La constitución de un archivo personal en el descuido de la historia colectiva
DOI:
https://doi.org/10.7213/1981-416X.22.075.DS08Resumen
El texto narra la negligencia del agente público sobre los documentos que registran la historia de un sistema escolar municipal, y la consecuente constitución de un archivo personal, en descuido de la historia colectiva. Con base en tal narrativa, comparte reflexiones sobre el poder de un archivo personal, apuntando posibilidades de uso y consideraciones derivadas del almacenamiento de este material, considerando la relevancia para la historia de la educación de las redes y sistemas de educación pública. Metodológicamente, el texto se basa en una investigación descriptiva, de corte longitudinal retrospectivo, construido desde un enfoque dialéctico, con un procedimiento analítico reconstructivo y sustentado en una revisión bibliográfica. El corpus empírico de reflexión se basa en documentos de guardia personal, relacionados con un sistema escolar municipal del interior de Rio Grande do Sul, rescatados de procesos de exclusión física y mantenidos en custodia privada durante 20 años. Además de presentar los documentos que componen la colección, el desarrollo del texto expone reflexiones sobre los usos de un archivo personal y su relevancia para la historia de la educación, además de trabajar con los conceptos de memoria colectiva, de Maurice Halbwachs y lugar de la memoria, de Pierre Nora.

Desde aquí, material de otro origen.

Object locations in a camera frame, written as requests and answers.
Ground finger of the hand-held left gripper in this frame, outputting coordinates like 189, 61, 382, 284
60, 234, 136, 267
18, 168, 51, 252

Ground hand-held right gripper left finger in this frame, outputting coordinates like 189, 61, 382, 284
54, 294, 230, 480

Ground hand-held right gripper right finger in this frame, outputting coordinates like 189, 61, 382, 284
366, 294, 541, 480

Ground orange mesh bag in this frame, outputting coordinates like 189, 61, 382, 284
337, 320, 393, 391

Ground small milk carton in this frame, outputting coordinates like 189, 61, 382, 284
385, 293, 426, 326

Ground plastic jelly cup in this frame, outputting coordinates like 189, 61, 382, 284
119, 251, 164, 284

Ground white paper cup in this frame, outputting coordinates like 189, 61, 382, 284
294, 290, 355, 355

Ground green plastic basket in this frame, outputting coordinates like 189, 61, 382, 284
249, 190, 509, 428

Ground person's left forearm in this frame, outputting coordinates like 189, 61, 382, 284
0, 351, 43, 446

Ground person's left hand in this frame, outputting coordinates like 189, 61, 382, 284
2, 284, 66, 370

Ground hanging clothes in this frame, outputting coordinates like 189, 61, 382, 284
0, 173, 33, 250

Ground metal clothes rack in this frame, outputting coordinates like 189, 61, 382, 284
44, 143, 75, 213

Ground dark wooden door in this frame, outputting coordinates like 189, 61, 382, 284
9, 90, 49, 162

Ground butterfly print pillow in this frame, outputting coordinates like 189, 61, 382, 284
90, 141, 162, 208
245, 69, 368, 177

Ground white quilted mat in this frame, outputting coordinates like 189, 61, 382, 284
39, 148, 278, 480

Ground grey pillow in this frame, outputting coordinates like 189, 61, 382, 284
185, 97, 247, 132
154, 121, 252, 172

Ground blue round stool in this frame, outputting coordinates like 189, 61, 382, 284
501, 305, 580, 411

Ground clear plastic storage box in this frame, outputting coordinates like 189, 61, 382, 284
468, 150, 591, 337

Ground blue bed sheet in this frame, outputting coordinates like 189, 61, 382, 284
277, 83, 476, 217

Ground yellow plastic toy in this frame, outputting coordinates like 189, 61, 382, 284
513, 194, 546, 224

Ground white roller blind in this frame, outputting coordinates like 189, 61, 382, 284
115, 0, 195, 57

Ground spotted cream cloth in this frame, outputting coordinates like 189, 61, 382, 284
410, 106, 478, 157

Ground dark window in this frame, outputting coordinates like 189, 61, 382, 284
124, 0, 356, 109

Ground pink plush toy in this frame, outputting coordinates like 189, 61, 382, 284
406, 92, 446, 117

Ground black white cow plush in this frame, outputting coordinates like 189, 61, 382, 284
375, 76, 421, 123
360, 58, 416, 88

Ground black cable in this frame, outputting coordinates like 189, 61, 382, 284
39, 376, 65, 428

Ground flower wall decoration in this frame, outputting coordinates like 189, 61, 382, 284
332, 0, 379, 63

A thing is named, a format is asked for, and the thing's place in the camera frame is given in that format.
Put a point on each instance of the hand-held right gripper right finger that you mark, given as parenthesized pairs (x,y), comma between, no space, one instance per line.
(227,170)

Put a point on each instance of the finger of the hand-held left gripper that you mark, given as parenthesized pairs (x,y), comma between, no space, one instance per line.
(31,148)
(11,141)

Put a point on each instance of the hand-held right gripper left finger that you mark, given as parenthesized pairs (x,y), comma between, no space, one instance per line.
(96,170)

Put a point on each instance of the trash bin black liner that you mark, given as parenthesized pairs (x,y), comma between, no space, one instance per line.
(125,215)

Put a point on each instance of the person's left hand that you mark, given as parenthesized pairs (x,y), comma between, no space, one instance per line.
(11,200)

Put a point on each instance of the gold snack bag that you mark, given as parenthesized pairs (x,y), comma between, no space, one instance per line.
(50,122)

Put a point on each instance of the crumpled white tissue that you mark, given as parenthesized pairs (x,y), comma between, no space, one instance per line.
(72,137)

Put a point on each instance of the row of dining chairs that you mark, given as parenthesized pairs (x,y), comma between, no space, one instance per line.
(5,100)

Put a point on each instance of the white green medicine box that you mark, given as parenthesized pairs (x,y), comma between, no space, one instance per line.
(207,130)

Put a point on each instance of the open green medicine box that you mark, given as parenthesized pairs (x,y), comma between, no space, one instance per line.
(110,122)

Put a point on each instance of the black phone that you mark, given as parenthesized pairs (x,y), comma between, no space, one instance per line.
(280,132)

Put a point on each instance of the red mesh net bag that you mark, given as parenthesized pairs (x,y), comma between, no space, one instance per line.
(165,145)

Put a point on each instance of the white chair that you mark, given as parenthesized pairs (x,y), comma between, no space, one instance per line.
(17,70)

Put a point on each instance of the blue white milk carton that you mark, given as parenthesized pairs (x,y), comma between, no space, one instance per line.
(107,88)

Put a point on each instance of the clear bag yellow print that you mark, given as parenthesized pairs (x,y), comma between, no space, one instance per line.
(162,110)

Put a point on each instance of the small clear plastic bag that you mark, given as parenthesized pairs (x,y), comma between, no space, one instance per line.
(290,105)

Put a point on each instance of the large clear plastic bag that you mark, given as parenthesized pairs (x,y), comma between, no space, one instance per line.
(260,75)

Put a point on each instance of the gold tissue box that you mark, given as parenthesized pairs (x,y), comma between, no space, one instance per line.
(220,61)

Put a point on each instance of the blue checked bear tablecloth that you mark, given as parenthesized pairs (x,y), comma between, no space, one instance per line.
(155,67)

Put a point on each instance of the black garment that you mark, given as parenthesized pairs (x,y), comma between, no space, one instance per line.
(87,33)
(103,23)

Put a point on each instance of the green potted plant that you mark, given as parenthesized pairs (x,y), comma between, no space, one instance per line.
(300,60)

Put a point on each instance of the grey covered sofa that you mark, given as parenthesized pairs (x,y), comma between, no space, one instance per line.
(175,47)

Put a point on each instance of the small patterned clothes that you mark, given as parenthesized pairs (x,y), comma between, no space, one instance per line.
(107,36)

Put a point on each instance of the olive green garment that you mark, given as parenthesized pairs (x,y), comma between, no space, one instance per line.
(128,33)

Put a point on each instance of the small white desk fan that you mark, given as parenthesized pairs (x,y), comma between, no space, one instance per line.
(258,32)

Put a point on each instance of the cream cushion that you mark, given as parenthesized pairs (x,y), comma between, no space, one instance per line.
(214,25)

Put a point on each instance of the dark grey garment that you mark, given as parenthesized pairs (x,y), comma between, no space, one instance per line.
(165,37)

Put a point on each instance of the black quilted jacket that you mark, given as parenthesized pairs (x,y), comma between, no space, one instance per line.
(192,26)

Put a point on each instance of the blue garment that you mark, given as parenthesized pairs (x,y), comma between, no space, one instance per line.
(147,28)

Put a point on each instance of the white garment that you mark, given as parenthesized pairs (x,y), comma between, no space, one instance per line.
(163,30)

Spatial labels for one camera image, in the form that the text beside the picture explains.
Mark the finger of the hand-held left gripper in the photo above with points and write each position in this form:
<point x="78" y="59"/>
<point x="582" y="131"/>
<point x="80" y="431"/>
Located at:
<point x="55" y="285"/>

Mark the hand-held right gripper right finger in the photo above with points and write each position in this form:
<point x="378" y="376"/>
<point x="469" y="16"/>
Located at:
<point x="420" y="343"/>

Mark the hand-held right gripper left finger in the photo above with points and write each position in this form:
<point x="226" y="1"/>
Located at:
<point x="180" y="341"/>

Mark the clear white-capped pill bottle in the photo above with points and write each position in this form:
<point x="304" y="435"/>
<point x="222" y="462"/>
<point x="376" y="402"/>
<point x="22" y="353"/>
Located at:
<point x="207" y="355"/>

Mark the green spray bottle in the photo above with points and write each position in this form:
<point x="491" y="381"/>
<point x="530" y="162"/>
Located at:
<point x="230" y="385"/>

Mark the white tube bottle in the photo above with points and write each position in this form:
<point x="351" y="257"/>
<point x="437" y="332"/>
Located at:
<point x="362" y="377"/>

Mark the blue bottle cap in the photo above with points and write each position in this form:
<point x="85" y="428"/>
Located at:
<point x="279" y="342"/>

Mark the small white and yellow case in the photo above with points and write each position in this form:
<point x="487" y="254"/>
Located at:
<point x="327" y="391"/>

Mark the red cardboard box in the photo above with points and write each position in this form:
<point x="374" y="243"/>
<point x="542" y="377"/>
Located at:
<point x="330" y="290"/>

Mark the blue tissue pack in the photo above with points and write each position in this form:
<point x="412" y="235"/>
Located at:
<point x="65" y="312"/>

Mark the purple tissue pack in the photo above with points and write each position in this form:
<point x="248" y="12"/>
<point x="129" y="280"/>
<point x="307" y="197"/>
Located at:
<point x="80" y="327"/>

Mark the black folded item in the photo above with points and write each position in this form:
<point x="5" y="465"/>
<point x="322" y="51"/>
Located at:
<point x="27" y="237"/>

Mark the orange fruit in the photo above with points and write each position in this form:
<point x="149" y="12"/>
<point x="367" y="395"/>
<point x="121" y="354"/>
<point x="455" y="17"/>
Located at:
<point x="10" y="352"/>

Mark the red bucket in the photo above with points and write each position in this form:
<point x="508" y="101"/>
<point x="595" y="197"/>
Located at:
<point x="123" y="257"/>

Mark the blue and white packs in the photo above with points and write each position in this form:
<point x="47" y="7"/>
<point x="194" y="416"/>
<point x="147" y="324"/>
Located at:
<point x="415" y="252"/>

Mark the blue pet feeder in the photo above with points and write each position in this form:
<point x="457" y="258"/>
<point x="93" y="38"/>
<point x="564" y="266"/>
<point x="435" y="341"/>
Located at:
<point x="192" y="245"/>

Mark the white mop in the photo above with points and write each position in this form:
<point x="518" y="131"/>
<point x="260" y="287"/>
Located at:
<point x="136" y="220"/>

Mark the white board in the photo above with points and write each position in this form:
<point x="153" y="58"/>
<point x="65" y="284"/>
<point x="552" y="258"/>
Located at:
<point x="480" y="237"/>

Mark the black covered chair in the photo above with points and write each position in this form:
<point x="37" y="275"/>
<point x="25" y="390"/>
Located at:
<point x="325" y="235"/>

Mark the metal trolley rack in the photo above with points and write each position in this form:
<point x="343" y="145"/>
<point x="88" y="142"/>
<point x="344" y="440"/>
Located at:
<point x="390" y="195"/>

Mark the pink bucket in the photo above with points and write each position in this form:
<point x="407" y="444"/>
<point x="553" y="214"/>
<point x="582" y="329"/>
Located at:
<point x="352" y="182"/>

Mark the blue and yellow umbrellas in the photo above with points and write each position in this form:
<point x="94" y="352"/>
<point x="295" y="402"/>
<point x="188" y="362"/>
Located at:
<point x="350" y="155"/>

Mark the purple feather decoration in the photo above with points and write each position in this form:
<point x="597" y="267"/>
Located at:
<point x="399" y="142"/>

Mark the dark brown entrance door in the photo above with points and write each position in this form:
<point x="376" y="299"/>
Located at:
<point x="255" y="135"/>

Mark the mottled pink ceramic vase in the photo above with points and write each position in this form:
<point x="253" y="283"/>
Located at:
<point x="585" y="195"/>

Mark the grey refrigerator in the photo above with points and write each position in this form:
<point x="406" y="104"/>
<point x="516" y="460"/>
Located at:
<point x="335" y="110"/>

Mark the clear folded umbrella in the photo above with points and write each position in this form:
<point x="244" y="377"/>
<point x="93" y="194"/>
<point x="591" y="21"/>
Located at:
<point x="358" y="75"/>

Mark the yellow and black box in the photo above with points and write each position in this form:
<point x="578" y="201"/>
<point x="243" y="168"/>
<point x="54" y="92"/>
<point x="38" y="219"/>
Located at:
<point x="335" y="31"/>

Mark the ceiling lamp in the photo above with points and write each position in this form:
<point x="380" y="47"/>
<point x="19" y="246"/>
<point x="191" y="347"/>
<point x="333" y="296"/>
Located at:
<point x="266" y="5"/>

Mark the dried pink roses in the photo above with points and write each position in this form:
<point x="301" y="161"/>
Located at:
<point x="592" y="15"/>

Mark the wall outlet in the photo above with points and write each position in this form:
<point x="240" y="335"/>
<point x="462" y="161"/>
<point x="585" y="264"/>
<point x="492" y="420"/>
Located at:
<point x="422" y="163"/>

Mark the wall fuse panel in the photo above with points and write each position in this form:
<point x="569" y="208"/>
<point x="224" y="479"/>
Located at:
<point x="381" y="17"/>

En resumen, las reflexiones tejidas apuntan de manera concluyente que los documentos que figuran en el archivo personal son compatibles con la relevancia de la historia de la educación, y la fuerza empírica de los datos contenidos en los documentos de la colección indica que el archivo puede constituir un lugar de la memoria, guardando posibilidades de una memoria colectiva.